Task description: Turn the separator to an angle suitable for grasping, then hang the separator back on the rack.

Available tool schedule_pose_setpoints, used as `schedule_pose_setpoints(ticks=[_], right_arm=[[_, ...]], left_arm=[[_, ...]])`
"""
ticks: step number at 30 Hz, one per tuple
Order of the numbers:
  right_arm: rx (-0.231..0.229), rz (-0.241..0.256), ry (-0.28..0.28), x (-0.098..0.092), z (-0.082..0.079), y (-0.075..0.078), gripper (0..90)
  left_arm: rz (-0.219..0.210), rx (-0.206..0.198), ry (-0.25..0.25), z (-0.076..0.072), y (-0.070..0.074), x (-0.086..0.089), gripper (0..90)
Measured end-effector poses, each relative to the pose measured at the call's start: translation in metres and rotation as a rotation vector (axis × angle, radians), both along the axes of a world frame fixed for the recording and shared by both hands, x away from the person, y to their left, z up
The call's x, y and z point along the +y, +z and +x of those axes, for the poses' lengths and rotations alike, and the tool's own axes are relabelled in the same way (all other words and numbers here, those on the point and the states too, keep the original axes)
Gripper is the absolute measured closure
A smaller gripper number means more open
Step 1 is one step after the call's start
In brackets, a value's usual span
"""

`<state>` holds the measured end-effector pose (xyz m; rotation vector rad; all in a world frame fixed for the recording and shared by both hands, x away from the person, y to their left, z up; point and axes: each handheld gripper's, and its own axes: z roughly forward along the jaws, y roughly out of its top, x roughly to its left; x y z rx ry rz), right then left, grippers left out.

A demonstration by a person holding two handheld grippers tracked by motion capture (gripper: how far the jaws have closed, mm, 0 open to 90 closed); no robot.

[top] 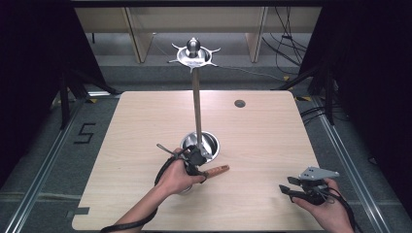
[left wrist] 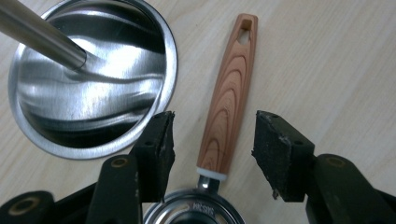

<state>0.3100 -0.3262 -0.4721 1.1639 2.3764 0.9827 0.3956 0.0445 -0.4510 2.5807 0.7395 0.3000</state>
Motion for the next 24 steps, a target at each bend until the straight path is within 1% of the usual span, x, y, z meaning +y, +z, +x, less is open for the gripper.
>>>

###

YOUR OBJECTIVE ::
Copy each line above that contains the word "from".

RESPONSE BELOW ::
Measured end-effector poses, each relative to the pose measured at the call's start: translation in metres and rotation as a rotation vector (axis × angle, radians), both along the axes of a world frame fixed for the recording and shared by both hands, x away from the person, y to their left, z up
`<state>` holds the measured end-effector pose (xyz m; rotation vector rad; all in a world frame fixed for the recording and shared by both hands, x away from the person, y to their left, z up; point and axes: each handheld gripper's, and its own axes: z roughly forward along the jaws, y roughly out of its top, x roughly to its left; x y z rx ry rz), right then left, grippers left out.

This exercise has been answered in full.